What to work on: The entries that follow should be duplicated in full, without a single alteration.

Records drawn from a dataset:
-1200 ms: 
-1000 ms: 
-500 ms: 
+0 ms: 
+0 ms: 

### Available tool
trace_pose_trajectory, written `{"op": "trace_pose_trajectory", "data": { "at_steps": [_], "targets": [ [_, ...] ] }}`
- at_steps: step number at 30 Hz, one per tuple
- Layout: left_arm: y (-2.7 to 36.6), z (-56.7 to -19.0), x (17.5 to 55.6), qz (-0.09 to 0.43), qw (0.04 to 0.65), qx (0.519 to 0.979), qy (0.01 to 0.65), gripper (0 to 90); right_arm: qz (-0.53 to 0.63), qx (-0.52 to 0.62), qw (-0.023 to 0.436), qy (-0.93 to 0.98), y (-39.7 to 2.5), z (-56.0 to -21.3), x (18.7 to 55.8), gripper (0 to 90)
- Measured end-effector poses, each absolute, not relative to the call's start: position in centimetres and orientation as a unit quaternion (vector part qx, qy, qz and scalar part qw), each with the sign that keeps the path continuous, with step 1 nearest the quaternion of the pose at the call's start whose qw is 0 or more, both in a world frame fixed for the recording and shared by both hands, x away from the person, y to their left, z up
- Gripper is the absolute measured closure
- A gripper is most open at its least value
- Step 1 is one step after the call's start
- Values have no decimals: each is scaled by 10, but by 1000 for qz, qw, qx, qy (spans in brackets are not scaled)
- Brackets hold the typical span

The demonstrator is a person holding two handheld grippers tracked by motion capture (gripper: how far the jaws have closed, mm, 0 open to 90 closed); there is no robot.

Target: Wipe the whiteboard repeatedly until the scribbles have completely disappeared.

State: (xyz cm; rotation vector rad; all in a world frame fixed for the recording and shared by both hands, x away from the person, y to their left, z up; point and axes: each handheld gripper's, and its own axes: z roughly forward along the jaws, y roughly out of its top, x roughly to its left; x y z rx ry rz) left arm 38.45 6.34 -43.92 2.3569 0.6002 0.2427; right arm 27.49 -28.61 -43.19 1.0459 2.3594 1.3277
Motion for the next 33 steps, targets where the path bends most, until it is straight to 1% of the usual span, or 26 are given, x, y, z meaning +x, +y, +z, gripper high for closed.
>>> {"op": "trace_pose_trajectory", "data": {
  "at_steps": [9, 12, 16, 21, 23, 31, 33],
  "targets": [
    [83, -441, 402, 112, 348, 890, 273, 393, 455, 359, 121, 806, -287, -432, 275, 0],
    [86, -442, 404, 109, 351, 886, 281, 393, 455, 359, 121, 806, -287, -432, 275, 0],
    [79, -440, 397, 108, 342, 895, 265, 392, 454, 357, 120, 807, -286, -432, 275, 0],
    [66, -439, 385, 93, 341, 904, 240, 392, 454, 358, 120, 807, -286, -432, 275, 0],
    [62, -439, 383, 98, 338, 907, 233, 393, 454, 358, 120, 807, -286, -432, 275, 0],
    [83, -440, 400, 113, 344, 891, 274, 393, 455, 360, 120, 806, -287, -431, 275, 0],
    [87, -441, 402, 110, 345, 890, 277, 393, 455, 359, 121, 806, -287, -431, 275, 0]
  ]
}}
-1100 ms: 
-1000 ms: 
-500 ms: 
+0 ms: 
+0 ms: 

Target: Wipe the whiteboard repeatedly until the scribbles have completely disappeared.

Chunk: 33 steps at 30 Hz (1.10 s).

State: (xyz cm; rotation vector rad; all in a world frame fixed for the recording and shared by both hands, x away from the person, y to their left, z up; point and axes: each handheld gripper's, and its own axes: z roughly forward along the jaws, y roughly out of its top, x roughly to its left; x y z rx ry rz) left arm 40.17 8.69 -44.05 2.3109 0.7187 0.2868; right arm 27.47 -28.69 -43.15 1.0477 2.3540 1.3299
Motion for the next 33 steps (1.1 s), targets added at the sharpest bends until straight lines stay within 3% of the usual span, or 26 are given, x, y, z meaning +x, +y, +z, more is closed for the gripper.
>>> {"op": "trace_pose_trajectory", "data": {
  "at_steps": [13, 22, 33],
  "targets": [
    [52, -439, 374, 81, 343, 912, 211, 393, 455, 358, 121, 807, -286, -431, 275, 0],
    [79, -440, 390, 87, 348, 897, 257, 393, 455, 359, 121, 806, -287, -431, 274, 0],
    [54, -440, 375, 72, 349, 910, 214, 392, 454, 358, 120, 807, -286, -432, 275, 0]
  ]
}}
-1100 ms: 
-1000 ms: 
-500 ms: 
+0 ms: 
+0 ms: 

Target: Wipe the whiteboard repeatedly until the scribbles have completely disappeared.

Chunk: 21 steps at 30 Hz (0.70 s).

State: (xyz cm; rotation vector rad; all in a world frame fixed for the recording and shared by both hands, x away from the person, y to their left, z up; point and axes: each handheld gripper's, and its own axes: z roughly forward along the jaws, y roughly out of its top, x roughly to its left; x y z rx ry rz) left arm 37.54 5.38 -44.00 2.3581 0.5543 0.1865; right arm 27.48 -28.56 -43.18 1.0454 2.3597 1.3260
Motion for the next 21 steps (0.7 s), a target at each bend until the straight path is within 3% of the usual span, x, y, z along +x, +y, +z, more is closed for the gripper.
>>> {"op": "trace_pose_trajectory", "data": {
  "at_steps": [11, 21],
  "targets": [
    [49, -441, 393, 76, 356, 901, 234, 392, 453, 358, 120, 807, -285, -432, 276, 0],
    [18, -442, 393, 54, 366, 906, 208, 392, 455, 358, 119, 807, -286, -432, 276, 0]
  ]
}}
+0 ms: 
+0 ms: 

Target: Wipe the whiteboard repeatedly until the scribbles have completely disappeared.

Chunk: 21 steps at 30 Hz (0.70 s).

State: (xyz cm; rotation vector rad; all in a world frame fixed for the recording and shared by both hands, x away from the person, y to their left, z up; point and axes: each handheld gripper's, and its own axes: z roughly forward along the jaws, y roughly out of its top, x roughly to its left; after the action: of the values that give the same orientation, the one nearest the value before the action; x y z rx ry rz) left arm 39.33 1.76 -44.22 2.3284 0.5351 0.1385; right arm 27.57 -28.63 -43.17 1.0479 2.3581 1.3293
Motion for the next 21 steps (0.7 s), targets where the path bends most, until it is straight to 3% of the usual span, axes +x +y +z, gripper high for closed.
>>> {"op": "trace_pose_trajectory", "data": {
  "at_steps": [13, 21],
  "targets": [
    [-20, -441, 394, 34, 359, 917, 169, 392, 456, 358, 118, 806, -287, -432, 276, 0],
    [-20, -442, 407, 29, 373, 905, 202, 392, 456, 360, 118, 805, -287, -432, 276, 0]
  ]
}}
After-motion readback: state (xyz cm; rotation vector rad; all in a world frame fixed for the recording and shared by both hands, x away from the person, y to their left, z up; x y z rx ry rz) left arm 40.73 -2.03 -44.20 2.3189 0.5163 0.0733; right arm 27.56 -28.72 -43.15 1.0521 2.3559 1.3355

Output below:
-1200 ms: 
-1000 ms: 
-500 ms: 
+0 ms: 
+0 ms: 

### Available tool
trace_pose_trajectory, written `{"op": "trace_pose_trajectory", "data": { "at_steps": [_], "targets": [ [_, ...] ] }}`
- at_steps: step number at 30 Hz, one per tuple
- Layout: left_arm: y (-2.7 to 36.6), z (-56.7 to -19.0), x (17.5 to 55.6), qz (-0.09 to 0.43), qw (0.04 to 0.65), qx (0.519 to 0.979), qy (0.01 to 0.65), gripper (0 to 90); right_arm: qz (-0.53 to 0.63), qx (-0.52 to 0.62), qw (-0.023 to 0.436), qy (-0.93 to 0.98), y (-39.7 to 2.5), z (-56.0 to -21.3), x (18.7 to 55.8), gripper (0 to 90)
- Measured end-effector poses, each absolute, not relative to the call's start: position in centimetres and orientation as a unit quaternion (vector part qx, qy, qz and scalar part qw), each with the sign that keeps the path continuous, with step 1 nearest the quaternion of the pose at the call's start whose qw is 0 or more, both in a world frame fixed for the recording and shared by both hands, x away from the person, y to their left, z up
- Gripper is the absolute measured closure
- A gripper is most open at its least value
- Step 1 is one step after the call's start
- Values have no decimals: each is scaled by 10, but by 1000 for qz, qw, qx, qy (spans in brackets are not scaled)
- Brackets hold the typical span

The demonstrator is a person holding two handheld grippers tracked by motion capture (gripper: how far the jaws have closed, mm, 0 open to 90 closed); there is no robot.

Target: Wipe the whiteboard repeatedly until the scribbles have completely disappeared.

State: (xyz cm; rotation vector rad; all in a world frame fixed for the recording and shared by both hands, x away from the person, y to their left, z up; point and axes: each handheld gripper's, and its own axes: z roughly forward along the jaws, y roughly out of its top, x roughly to its left; x y z rx ry rz) left arm 38.45 6.34 -43.92 2.3569 0.6002 0.2427; right arm 27.49 -28.61 -43.19 1.0459 2.3594 1.3277
Motion for the next 33 steps, targets where the path bends most, until it is straight to 1% of the usual span, or 26 are given, x, y, z meaning +x, +y, +z, gripper high for closed.
>>> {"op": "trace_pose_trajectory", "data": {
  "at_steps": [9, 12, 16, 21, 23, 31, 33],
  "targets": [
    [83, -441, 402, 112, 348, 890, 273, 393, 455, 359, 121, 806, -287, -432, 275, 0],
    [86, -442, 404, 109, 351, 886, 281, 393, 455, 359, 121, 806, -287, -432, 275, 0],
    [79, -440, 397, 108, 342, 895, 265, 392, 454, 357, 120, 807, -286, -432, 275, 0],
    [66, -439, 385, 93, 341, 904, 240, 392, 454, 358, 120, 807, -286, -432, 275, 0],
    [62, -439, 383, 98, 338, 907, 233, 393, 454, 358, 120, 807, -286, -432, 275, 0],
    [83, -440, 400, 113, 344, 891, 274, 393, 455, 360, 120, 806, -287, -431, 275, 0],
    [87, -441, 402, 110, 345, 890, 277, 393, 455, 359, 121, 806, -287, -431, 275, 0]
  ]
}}
-1100 ms: 
-1000 ms: 
-500 ms: 
+0 ms: 
+0 ms: 

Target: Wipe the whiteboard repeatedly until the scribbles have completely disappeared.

Chunk: 33 steps at 30 Hz (1.10 s).

State: (xyz cm; rotation vector rad; all in a world frame fixed for the recording and shared by both hands, x away from the person, y to their left, z up; point and axes: each handheld gripper's, and its own axes: z roughly forward along the jaws, y roughly out of its top, x roughly to its left; x y z rx ry rz) left arm 40.17 8.69 -44.05 2.3109 0.7187 0.2868; right arm 27.47 -28.69 -43.15 1.0477 2.3540 1.3299
Motion for the next 33 steps (1.1 s), targets added at the sharpest bends until straight lines stay within 3% of the usual span, or 26 are given, x, y, z meaning +x, +y, +z, more is closed for the gripper.
>>> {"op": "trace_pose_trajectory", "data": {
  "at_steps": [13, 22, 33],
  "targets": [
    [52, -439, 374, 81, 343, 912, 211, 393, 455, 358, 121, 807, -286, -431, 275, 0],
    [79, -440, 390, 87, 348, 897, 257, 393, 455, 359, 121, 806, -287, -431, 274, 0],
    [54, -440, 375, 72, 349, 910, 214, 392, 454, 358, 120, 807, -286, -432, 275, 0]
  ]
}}
-1100 ms: 
-1000 ms: 
-500 ms: 
+0 ms: 
+0 ms: 

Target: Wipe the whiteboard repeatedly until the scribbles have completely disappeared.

Chunk: 21 steps at 30 Hz (0.70 s).

State: (xyz cm; rotation vector rad; all in a world frame fixed for the recording and shared by both hands, x away from the person, y to their left, z up; point and axes: each handheld gripper's, and its own axes: z roughly forward along the jaws, y roughly out of its top, x roughly to its left; x y z rx ry rz) left arm 37.54 5.38 -44.00 2.3581 0.5543 0.1865; right arm 27.48 -28.56 -43.18 1.0454 2.3597 1.3260
Motion for the next 21 steps (0.7 s), a target at each bend until the straight path is within 3% of the usual span, x, y, z along +x, +y, +z, more is closed for the gripper.
>>> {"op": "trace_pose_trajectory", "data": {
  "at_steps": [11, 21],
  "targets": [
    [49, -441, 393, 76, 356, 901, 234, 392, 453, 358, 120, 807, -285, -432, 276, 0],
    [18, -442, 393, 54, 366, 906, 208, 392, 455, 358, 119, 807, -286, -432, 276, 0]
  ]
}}
+0 ms: 
+0 ms: 

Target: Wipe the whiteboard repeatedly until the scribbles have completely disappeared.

Chunk: 21 steps at 30 Hz (0.70 s).

State: (xyz cm; rotation vector rad; all in a world frame fixed for the recording and shared by both hands, x away from the person, y to their left, z up; point and axes: each handheld gripper's, and its own axes: z roughly forward along the jaws, y roughly out of its top, x roughly to its left; after the action: of the values that give the same orientation, the one nearest the value before the action; x y z rx ry rz) left arm 39.33 1.76 -44.22 2.3284 0.5351 0.1385; right arm 27.57 -28.63 -43.17 1.0479 2.3581 1.3293
Motion for the next 21 steps (0.7 s), targets where the path bends most, until it is straight to 3% of the usual span, axes +x +y +z, gripper high for closed.
>>> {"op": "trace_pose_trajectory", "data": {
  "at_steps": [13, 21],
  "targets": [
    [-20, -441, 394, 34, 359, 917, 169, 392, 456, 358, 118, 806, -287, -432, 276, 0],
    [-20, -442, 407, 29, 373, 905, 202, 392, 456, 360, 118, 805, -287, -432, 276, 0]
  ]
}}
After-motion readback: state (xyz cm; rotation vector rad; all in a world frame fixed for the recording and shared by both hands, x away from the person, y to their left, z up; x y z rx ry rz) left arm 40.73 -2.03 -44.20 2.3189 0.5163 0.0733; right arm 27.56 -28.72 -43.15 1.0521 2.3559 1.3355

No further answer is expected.